The sum of the angles of a triangle is 180º.



Evidence. Let triangle ABC be given. Let us draw a straight line through vertex B parallel to AC. We mark on the obtained straight line point D so that it lies in the other half-plane with respect to the straight line BC.

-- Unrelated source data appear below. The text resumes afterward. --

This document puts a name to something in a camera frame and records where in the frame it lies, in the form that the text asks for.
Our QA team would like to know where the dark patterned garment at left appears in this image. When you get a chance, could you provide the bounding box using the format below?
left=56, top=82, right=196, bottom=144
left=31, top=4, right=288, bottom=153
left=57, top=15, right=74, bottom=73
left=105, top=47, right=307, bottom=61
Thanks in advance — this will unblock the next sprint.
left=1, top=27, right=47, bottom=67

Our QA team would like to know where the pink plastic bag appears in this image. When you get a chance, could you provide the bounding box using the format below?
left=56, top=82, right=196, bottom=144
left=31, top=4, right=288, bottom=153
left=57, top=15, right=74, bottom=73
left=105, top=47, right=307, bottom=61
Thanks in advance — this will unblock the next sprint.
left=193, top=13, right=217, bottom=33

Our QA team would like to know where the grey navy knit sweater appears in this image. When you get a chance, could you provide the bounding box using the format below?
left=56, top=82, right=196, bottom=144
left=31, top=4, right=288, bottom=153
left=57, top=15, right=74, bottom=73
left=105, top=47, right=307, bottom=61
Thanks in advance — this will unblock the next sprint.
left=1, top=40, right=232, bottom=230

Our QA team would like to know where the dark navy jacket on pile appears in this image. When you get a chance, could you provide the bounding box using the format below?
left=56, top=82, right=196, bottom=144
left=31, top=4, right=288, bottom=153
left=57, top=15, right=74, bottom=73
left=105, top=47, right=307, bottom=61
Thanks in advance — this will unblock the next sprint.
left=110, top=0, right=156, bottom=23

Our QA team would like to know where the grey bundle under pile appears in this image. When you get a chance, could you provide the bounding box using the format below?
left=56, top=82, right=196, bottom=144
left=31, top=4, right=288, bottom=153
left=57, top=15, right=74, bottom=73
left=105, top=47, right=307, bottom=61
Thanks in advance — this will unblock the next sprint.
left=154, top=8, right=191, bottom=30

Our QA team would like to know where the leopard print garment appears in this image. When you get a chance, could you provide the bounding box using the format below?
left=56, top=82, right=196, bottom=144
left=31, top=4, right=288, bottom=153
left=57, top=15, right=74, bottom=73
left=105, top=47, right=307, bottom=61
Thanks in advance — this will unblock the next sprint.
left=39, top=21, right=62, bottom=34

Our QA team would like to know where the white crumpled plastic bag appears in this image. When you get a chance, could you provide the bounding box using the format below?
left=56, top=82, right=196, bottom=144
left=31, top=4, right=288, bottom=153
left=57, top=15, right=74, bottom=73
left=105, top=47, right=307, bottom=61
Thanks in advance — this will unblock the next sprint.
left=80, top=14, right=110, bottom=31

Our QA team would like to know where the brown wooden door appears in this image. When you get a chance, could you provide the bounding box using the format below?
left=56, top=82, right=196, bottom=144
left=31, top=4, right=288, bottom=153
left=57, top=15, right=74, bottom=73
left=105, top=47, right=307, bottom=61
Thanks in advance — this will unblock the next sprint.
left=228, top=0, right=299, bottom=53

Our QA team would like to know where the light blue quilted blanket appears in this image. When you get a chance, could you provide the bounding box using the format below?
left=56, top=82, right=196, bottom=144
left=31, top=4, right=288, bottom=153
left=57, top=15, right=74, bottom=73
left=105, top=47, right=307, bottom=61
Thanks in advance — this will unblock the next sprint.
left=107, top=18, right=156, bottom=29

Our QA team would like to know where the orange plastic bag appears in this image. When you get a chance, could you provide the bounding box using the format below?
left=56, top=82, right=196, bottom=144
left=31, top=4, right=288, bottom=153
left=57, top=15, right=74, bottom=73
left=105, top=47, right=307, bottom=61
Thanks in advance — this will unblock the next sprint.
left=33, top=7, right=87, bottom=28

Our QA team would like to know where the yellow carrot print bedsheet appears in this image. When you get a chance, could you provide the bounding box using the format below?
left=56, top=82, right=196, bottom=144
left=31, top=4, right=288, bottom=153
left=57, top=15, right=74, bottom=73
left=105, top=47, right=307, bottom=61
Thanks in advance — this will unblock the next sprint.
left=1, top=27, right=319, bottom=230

∠ CAB and ∠ ABD - internal one-sided angles for parallel straight lines AC and BD with secant AB, then:
∠ CAB + ∠ ABD = 180º ⇒ ∠ ABD = 180º - CAB
∠ ABD = ∠ ABC + ∠ CBD.
Since ∠ CBD = ∠ ACB as internal crosswise lying, formed by the intersection of parallel straight lines BD and AC c section BC, then
∠ ABD = ∠ ABC + ∠ ACB
Equate ∠ ABD:
∠ ABC + ∠ ACB = 180º - ∠ CAB
And ∠ ABC + ∠ ACB + ∠ CAB = 180º
The theorem is proved.

From the theorem it follows:
Any triangle has at least two acute angles.
Evidence.
Suppose that a triangle has one acute angle or no angle at all. Then, at least, this triangle has two obtuse angles. And the degree measure of the dull angle is more than 90º. So the sum of two obtuse angles will already be more than 180º. And this is impossible, since the sum of all angles of the triangle is 180º. Q.E.D.